Domingo, quase dez da noite, entro no Chirashi Ramen de Telheiras.
[Podia ser o início de um conto policial, mas é só uma crónica alimentar. Não se excitem]
O Chirashi é uma marca com três lojas. E cheira a restaurante que quer ser franchising.
Lá dentro, um corredor apertado de mesas vazias, tudo limpo e despido, nem sequer a falsa opolência das estreias. Mesas fajutas. Cadeiras fajutas. E ramen. A sopa de noodles japonesa.
“Ainda servem?”, perguntei, preparado para o desastre. “Claro que sim”, respondeu-me um homem, olho claro. Na jaqueta, lia-se: Miguel Bértolo.
Em matéria de cozinha japonesa, os chefs portugueses têm sido largamente desconsiderados. Com excepção de Paulo Morais (Kanazawa), Ricardo Komori (ex-Bonsai, agora no Japão) e de Pedro Almeida (Midori), poucos lograram entrar no topo das preferências.
Há no entanto um nome que faz o seu caminho, embora não um caminho óbvio.
Miguel Bértolo é mais conhecido por ser formador de sushi, na Associação Cozinheiros Profissionais de Portugal. E por ser vice-campeão num concurso mundial, o World Sushi Cup Japan. O título está por todo o lado onde Bértolo está, como um reclamo de Shinjuku, seja em diplomas, seja no site profissional, seja na roupa .

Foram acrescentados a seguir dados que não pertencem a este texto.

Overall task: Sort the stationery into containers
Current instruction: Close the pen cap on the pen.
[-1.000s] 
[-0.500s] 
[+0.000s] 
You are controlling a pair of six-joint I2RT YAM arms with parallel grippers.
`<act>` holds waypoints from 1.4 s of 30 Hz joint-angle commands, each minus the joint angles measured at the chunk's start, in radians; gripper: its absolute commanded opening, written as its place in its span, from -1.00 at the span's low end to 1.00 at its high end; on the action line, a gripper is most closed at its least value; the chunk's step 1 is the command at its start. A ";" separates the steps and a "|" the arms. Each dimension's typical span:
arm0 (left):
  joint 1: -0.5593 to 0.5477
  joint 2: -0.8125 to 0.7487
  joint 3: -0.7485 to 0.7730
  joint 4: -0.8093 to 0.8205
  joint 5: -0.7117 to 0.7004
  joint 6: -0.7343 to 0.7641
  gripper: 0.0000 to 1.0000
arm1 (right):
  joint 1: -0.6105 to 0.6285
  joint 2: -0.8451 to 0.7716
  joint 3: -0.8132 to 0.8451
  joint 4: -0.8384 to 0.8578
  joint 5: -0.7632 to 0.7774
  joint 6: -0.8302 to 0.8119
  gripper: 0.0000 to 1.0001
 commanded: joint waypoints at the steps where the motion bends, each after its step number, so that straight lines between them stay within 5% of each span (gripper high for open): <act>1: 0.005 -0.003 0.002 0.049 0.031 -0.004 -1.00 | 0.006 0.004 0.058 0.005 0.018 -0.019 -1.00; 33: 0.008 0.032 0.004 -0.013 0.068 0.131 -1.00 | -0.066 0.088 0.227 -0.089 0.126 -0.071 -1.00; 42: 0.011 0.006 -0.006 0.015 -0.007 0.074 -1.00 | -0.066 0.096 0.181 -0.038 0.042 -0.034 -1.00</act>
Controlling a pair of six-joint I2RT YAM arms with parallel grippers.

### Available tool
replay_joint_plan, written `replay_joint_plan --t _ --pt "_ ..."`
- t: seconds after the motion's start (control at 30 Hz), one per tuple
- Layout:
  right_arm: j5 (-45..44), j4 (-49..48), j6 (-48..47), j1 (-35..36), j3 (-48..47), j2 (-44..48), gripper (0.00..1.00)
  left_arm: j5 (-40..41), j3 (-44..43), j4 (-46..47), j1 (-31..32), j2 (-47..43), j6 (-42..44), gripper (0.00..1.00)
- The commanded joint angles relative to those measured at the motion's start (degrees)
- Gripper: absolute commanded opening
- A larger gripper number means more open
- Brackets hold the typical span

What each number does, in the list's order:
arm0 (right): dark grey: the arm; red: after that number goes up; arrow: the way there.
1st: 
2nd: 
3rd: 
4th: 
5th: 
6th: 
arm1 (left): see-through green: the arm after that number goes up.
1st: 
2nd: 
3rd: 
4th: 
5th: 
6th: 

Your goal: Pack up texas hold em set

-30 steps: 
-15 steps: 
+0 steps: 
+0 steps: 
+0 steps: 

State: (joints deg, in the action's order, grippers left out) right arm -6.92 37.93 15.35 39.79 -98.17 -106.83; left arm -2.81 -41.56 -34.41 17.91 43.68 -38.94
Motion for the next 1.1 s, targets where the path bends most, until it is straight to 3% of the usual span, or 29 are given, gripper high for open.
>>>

Desconfio de concursos de seja o que for, mas a verdade é que o dito existe e tem pergaminhos e Miguel preparou-se. Em 2017 foi lá intrometer-se entre os asiáticos e apurou-se para a final, o que é obra.
De resto, a presença de Bértolo começou por me chamar a atenção no Jncquoi Asia — onde colaborou como consultor.
É muito bom o sushi do Jncquoi Asia.
Enfim, mas para confundir as coisas, depois da passagem por restaurantes que terminaram sem glória, Bértolo decidiu meter-se num projecto de restauração em nome próprio, em 2016.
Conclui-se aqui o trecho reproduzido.